Height requirement fails to measure up

We explain a recent case in the European courts which considered whether a minimum height requirement was indirect sex discrimination.

Indirect sex discrimination occurs where an apparently neutral policy puts one sex at a particular disadvantage compared with persons of the other sex, and the policy cannot be justified as a proportionate means of achieving a legitimate aim. The policy in question was a national law in Greece which requires all police officer candidates applying to training school to be at least 1.70 metres (5.58 foot) tall.

Ms Kalliri applied to join the police school but her application was rejected on the basis that, at 1.68 metres, she did not meet the minimum height requirement. Ms Kalliri disputed the requirement and the Greek courts found in her favour stating it was contrary to the constitutional principle of equality of the sexes. The Greek government appealed the decision and the question was referred to the European Court of Justice (ECJ).

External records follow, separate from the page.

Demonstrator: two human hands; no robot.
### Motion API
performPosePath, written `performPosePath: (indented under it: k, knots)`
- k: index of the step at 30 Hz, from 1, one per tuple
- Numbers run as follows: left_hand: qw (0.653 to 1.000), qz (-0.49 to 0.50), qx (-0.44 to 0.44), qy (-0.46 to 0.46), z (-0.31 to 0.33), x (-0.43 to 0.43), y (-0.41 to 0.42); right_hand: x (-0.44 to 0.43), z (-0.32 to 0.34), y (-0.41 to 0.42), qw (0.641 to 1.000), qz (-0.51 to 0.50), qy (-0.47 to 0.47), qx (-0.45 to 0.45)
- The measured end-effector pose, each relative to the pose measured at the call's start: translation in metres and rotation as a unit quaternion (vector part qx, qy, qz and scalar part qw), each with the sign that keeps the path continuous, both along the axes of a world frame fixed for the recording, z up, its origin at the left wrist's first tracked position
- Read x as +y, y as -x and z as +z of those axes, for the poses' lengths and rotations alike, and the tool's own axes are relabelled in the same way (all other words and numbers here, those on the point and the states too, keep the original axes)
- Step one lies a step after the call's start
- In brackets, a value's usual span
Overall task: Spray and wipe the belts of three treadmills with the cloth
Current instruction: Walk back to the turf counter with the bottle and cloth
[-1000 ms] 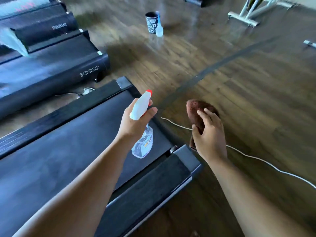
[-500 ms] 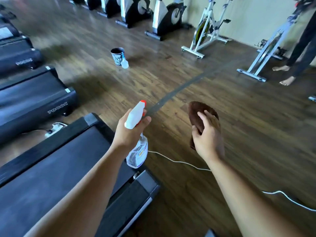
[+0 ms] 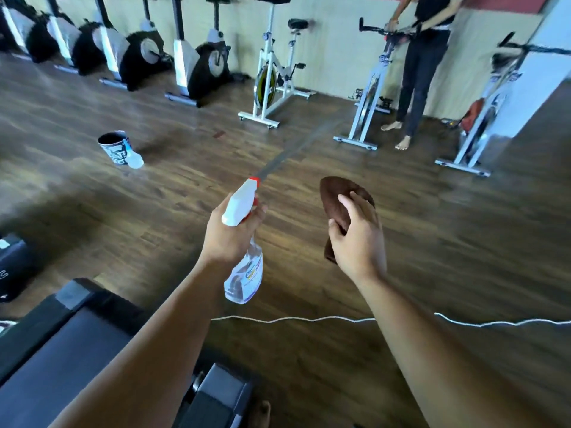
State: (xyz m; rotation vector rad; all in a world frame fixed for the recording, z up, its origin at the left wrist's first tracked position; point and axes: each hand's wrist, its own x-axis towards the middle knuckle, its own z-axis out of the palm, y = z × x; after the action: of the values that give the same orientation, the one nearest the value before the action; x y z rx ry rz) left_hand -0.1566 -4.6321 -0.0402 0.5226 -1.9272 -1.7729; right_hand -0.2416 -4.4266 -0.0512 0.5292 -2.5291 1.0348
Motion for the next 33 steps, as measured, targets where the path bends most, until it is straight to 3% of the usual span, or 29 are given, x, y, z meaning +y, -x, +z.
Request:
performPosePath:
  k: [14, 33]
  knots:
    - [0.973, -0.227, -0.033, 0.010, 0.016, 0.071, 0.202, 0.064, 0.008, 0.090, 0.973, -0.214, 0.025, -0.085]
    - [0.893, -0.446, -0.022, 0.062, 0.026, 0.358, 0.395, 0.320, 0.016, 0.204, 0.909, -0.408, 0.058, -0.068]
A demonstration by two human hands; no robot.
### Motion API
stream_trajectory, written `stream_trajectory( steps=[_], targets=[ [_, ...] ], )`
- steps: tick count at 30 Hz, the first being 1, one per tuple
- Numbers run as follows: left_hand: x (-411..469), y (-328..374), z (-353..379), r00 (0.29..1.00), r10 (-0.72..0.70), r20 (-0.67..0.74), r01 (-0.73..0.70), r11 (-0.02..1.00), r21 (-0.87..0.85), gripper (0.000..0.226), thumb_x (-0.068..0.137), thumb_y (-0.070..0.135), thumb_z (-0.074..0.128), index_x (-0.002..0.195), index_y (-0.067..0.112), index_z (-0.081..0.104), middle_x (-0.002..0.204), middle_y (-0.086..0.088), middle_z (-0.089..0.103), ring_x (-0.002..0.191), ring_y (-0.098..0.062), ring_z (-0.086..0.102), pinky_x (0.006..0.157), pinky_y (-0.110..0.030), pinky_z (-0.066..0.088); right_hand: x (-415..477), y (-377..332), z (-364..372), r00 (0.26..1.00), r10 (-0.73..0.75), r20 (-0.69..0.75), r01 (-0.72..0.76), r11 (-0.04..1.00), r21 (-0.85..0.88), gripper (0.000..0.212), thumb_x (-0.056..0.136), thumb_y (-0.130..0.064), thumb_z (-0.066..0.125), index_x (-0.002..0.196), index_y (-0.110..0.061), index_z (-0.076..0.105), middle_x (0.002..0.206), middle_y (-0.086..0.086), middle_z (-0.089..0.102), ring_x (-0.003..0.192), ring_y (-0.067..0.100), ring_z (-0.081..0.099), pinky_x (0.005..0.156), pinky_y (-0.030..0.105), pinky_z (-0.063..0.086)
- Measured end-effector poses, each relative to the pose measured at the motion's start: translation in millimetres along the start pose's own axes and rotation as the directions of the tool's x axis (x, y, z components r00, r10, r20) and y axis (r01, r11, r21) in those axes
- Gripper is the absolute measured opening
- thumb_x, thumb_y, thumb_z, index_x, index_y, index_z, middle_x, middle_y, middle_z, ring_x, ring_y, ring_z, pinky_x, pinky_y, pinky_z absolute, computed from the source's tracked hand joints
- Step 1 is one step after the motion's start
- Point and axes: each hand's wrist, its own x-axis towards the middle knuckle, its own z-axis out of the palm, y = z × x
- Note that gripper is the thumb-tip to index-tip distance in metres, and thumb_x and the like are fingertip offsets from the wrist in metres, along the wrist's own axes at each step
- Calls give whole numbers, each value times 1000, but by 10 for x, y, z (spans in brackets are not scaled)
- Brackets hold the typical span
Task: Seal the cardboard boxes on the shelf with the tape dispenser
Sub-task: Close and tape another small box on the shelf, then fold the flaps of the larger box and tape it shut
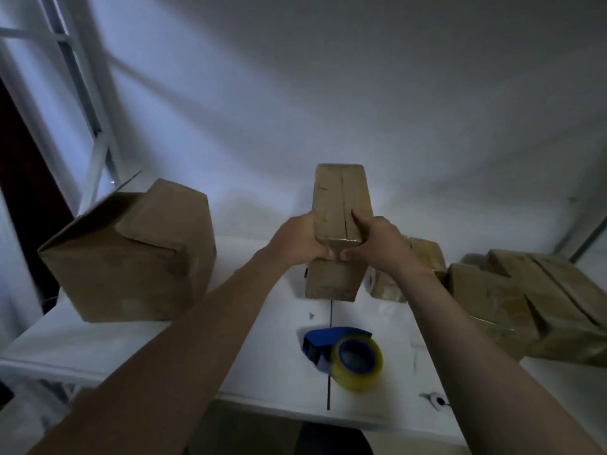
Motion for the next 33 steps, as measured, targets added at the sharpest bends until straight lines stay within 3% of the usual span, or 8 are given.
stream_trajectory(
  steps=[7, 12, 15, 18, 21, 23, 27, 33],
  targets=[
    [411, -37, 849, 989, -63, 138, 48, 993, 106, 31, 80, 13, 78, 110, 10, 69, 104, -5, 71, 96, -23, 68, 75, -28, 50, 234, 813, 119, 985, 167, 39, -159, 975, -158, 48, 81, -7, 74, 126, -19, 61, 122, 7, 65, 112, 28, 61, 85, 31, 49],
    [678, 51, 988, 990, -65, 123, 40, 981, 191, 7, 82, 11, 71, 86, 11, 65, 90, -9, 69, 82, -25, 65, 54, -22, 37, 363, 1078, 145, 977, 204, -58, -212, 945, -248, 59, 83, -19, 77, 137, -16, 55, 134, 13, 55, 114, 31, 57, 90, 37, 49],
    [727, 12, 922, 977, -128, 168, 80, 962, 263, 20, 80, 17, 71, 71, 19, 53, 82, -8, 65, 80, -28, 64, 59, -27, 42, 450, 995, 182, 973, 223, -55, -228, 909, -348, 38, 84, -26, 74, 120, -25, 62, 119, 6, 60, 93, 24, 57, 73, 36, 50],
    [669, -21, 717, 957, -164, 237, 78, 940, 333, 19, 87, 32, 70, 98, 18, 63, 103, -6, 67, 92, -27, 63, 70, -31, 46, 495, 786, 211, 966, 255, -51, -248, 845, -474, 21, 90, -32, 67, 108, -24, 60, 118, 6, 59, 91, 23, 55, 78, 38, 54],
    [527, -125, 325, 972, -146, 183, 54, 901, 429, 58, 91, 44, 66, 142, 21, 51, 142, -4, 56, 123, -29, 57, 97, -39, 47, 558, 526, 219, 982, 181, -53, -183, 851, -492, 34, 90, -37, 67, 118, -20, 59, 121, 6, 55, 92, 24, 54, 77, 37, 48],
    [358, -201, -15, 982, -132, 136, 54, 885, 463, 56, 93, 46, 63, 144, 25, 50, 147, 0, 53, 130, -27, 53, 105, -40, 44, 635, 312, 264, 992, 123, -34, -125, 892, -434, 45, 85, -39, 74, 124, -20, 58, 119, 3, 60, 96, 23, 58, 80, 37, 52],
    [-46, -441, -718, 989, -138, 59, 89, 856, 509, 46, 94, 47, 59, 138, 33, 54, 143, 7, 54, 131, -22, 50, 108, -42, 41, 744, -278, 515, 988, 91, 124, -51, 954, -295, 90, 79, -41, 82, 153, -18, 38, 152, 5, 46, 136, 25, 47, 106, 34, 40],
    [-746, -881, -1678, 987, -103, -124, 158, 761, 630, 49, 100, 34, 54, 148, 24, 46, 145, -5, 52, 132, -24, 47, 108, -34, 32, 727, -1194, 1107, 988, 12, 155, 38, 946, -321, 86, 81, -51, 77, 154, -30, 36, 155, 0, 42, 138, 29, 44, 106, 42, 40]
  ],
)
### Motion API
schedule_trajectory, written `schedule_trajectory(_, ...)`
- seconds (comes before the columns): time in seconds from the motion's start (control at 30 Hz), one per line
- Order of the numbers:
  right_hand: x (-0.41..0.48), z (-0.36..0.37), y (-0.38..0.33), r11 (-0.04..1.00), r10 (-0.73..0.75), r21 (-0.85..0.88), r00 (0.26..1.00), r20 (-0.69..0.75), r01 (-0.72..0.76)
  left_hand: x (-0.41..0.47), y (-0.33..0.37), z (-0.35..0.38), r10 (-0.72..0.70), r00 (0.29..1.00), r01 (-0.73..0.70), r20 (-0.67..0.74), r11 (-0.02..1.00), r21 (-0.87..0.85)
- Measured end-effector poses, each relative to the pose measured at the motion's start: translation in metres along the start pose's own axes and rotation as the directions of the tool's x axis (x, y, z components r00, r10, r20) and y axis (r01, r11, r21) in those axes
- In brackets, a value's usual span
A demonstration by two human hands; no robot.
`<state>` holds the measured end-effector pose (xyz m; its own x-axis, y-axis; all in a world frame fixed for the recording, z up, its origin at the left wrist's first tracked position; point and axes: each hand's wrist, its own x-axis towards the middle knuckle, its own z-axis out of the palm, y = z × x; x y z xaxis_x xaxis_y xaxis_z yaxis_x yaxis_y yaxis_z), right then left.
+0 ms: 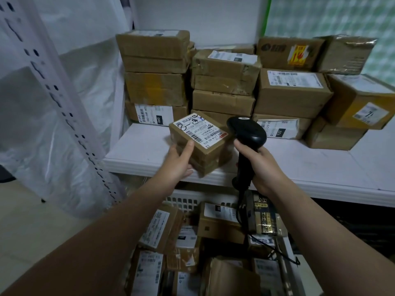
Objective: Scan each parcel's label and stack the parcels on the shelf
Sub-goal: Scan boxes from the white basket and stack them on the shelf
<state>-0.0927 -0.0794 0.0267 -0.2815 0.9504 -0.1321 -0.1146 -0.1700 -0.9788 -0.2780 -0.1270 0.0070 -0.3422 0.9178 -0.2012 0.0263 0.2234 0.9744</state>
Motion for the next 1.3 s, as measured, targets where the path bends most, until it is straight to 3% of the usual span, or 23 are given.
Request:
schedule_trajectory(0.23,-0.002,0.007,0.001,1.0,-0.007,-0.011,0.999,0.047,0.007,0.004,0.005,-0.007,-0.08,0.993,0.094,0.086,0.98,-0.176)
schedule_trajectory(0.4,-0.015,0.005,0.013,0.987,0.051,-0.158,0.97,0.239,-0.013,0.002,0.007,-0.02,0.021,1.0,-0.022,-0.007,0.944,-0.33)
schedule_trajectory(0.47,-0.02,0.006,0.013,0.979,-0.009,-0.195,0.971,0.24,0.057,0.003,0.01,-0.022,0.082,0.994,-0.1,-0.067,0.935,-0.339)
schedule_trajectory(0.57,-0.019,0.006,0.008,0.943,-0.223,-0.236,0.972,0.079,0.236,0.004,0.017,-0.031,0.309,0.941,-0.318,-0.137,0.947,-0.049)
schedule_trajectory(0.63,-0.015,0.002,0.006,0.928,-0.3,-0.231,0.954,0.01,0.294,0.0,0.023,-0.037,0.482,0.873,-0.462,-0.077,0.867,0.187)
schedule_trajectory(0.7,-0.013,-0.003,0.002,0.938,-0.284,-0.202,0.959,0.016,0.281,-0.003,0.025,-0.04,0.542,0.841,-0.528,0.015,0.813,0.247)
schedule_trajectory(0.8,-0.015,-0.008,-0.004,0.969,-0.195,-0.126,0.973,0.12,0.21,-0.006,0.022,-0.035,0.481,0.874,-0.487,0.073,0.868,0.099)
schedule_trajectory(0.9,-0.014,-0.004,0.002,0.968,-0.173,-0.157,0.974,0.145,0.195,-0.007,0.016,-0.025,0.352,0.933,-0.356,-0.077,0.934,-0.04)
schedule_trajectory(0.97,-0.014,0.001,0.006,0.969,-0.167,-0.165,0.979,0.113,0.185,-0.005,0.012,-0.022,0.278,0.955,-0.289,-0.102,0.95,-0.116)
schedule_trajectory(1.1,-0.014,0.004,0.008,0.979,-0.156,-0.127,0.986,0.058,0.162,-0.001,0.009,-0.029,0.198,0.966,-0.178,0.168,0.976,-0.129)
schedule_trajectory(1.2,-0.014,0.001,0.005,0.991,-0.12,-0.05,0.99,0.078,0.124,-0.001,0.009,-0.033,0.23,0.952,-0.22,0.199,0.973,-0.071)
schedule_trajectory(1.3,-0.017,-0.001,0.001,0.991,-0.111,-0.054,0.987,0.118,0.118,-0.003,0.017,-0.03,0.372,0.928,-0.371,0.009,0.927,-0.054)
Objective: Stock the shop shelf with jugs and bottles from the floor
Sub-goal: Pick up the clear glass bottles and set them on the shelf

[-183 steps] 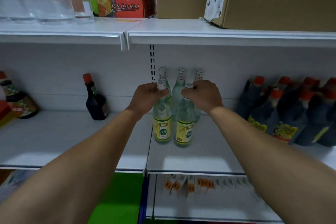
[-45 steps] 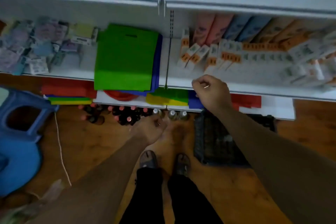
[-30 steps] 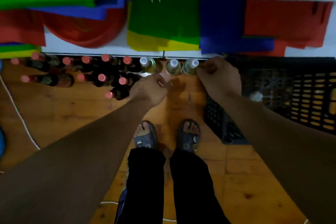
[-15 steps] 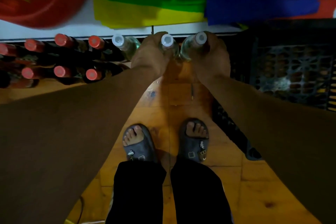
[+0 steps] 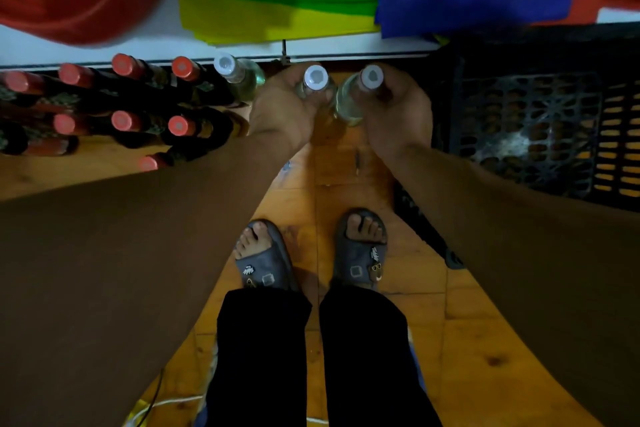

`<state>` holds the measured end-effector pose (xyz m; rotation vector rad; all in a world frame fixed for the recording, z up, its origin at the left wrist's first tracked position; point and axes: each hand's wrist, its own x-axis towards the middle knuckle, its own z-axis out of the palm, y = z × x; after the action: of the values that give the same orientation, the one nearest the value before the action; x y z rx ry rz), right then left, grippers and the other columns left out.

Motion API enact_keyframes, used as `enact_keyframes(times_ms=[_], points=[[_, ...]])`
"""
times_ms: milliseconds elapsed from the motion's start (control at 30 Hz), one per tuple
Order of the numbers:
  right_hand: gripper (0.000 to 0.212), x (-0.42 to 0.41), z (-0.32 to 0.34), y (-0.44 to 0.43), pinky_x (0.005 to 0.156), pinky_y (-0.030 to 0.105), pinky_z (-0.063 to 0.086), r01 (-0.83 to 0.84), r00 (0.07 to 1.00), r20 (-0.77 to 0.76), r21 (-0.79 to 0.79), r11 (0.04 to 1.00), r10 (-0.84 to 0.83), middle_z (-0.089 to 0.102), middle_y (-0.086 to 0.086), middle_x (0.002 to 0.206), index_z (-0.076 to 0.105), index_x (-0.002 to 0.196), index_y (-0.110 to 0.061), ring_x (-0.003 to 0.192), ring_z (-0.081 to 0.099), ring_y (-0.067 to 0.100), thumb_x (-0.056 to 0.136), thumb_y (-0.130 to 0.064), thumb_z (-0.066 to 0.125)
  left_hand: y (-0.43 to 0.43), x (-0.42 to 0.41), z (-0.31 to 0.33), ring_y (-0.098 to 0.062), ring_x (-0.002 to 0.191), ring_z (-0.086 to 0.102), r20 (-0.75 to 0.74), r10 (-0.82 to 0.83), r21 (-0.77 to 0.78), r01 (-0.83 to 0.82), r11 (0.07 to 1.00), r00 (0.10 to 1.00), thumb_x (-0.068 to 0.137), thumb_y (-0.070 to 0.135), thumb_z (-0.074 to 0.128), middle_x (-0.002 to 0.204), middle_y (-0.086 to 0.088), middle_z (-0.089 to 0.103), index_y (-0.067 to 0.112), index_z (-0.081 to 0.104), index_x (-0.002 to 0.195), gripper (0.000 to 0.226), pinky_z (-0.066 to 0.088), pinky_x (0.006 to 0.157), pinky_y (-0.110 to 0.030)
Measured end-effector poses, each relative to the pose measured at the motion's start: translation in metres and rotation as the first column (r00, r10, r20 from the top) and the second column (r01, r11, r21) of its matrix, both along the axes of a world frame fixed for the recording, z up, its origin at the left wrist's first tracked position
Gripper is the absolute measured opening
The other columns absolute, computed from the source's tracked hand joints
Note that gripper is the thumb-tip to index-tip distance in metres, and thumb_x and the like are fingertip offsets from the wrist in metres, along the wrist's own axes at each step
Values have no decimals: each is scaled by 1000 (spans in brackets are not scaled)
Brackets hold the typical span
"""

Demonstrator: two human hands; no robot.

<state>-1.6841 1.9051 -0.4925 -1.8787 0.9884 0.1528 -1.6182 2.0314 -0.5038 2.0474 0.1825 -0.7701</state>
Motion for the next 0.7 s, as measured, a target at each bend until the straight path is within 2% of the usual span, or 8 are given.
enact_keyframes(times_ms=[133, 200, 300, 467, 533, 600, 667, 700], points=[[30, -6, 49, 1, 81, 22, 44, -21, 1000, -18, 12, 1000, 21, 62, -12, 102, 64, 116, -26, 99, 58, 7, 87, -33, 65, 4, -8, 46, -22, 111, 62, -26, 79, -115, -82, 990, 997, 63, 32, 73, 113, -3, 69, 17, 66, 116, 55, 48, 102, -42], [30, -8, 77, 0, 81, 22, 45, -41, 999, -5, 19, 999, 41, 62, -12, 102, 64, 116, -27, 99, 58, 8, 86, -32, 65, 8, -8, 74, -21, 113, 61, -37, 44, -123, -48, 991, 998, 69, 27, 79, 116, -4, 68, 13, 66, 119, 53, 46, 103, -40], [28, -5, 125, -1, 81, 23, 45, -82, 996, 34, 24, 996, 81, 62, -12, 102, 66, 114, -31, 99, 59, 9, 87, -31, 65, 15, -5, 121, -20, 114, 60, 9, -1, -106, 2, 994, 1000, 82, 13, 75, 112, -2, 68, 10, 65, 120, 39, 45, 104, -35], [24, 4, 215, 1, 89, 33, 47, -137, 986, 92, -1, 991, 137, 64, 0, 112, 67, 110, -25, 103, 58, 16, 86, -29, 66, 19, 1, 212, -15, 83, 58, 65, -4, -118, 12, 993, 998, 81, 19, 76, 110, 1, 69, 19, 68, 115, 35, 45, 77, -28], [20, 7, 250, 0, 89, 37, 47, -169, 976, 131, -34, 985, 172, 66, 1, 108, 68, 104, -20, 100, 59, 17, 85, -27, 66, 20, 5, 248, -10, 81, 60, 103, -7, -124, 20, 992, 995, 81, 19, 76, 106, 4, 68, 20, 68, 115, 35, 52, 71, -21], [21, 7, 286, 2, 89, 39, 48, -181, 966, 175, -59, 982, 189, 66, 1, 107, 68, 105, -20, 98, 60, 18, 85, -26, 66, 22, 4, 285, -4, 81, 59, 116, 12, -152, 6, 988, 993, 81, 16, 75, 105, 6, 65, 19, 67, 116, 36, 47, 57, -5], [25, 7, 319, 4, 90, 40, 49, -170, 956, 229, -85, 982, 186, 67, 2, 107, 69, 109, -19, 98, 61, 19, 85, -26, 68, 25, 4, 319, -3, 77, 59, 138, 11, -173, 13, 985, 990, 81, 16, 75, 104, 6, 66, 17, 67, 117, 37, 43, 52, -4], [25, 6, 336, 5, 89, 40, 49, -165, 950, 253, -95, 982, 185, 67, 2, 106, 69, 109, -19, 96, 61, 19, 85, -26, 68, 28, 3, 338, -2, 77, 60, 161, -5, -171, 33, 985, 987, 81, 17, 76, 104, 6, 68, 16, 67, 118, 38, 45, 56, -5]])
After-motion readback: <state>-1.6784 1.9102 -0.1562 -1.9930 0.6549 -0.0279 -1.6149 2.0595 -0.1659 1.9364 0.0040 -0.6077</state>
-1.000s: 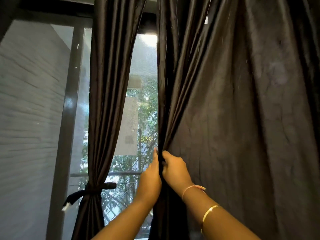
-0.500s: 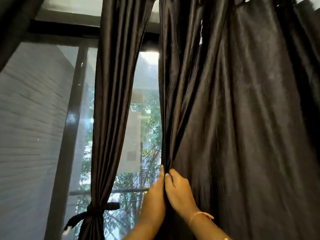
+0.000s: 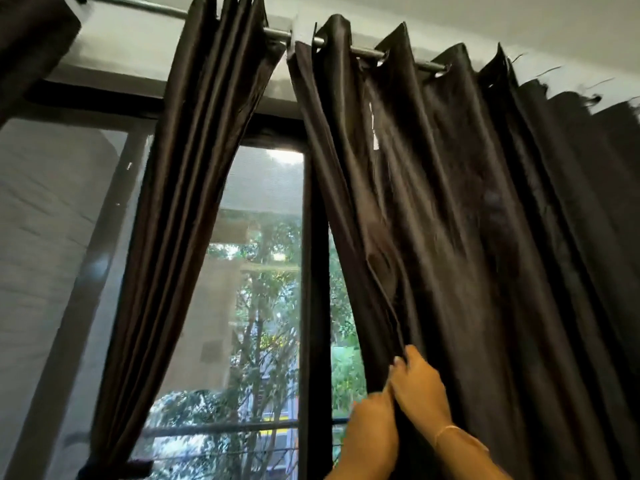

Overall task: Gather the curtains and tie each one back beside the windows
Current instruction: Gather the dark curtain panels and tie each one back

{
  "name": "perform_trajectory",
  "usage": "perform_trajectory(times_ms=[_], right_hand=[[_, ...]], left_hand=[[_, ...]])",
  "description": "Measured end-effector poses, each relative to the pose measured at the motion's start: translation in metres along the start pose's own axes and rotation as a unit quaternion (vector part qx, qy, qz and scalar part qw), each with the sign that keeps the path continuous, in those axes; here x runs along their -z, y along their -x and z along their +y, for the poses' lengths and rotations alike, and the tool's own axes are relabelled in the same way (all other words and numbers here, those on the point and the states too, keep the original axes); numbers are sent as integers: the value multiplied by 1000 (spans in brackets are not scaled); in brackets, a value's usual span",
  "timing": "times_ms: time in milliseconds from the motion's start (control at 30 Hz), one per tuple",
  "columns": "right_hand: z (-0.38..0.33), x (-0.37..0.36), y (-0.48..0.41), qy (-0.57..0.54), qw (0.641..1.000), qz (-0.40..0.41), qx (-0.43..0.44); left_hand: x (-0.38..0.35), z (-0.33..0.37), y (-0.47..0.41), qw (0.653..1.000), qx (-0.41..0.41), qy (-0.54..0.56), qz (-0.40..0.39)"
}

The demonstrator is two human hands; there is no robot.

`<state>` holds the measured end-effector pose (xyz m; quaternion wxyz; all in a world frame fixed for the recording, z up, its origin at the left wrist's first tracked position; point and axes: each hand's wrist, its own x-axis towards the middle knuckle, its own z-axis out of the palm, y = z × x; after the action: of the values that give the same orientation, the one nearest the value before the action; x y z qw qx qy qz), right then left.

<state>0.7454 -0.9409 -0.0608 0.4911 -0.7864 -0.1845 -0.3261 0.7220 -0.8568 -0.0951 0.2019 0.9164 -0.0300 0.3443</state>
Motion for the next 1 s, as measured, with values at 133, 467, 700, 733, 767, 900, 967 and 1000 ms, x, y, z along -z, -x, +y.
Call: perform_trajectory(times_ms=[133, 467, 700, 733, 767, 900, 967, 1000], right_hand=[[45, 64, -30, -47, 994, 87, -49], [89, 77, -45, -20, 999, 48, -11], [71, 0, -6, -74, 993, -13, 89], [71, -9, 2, -88, 992, -13, 93], [72, -18, 9, -96, 991, -13, 95], [86, -48, 34, -62, 992, -33, 104], [93, -59, 40, -16, 991, -49, 120], [95, -64, 42, 5, 989, -62, 133]], left_hand=[[-24, 76, -24, 994, -102, -41, -14], [-82, 85, -25, 994, -59, 95, -6], [-71, 8, -6, 988, 9, 115, 103], [-67, -1, -3, 986, 18, 122, 114], [-64, -10, 0, 984, 27, 119, 127], [-56, -36, 11, 984, 17, 93, 149], [-55, -48, 14, 982, 16, 110, 156], [-55, -52, 15, 980, 24, 119, 160]])
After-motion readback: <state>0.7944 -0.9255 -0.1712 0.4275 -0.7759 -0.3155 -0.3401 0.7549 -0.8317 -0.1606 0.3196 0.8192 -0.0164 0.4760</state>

The ECJ held that the minimum height requirement worked to the disadvantage of far more women than men because a larger number of women than men are less than 1.70 metres tall. On the issue of whether the requirement could be justified, the ECJ accepted the Greek government’s legitimate aim; to enable the effective accomplishment of the various tasks of the police force.

However, the ECJ held that the height requirement was not either appropriate or necessary to achieve the aim because certain police functions, such as traffic control, do not require the use of physical force or a particular physical aptitude. Even if all of the functions carried out by the Greek police require a particular physical aptitude, physical aptitude is not necessarily connected to being over a certain height. In any case, the aim could be achieved by measures that are less disadvantageous to women, such as carrying out pre-selection tests allowing physical ability to be assessed. The height requirement criterion was therefore not justified and indirectly discriminatory against women.

This case demonstrates that employers need to be careful when applying blanket restrictions which limit access to employment. Even if the employer has a legitimate aim to applying a restriction, assumptions based on physical ability should not be made; evidence will be required to demonstrate that they are necessary and appropriate.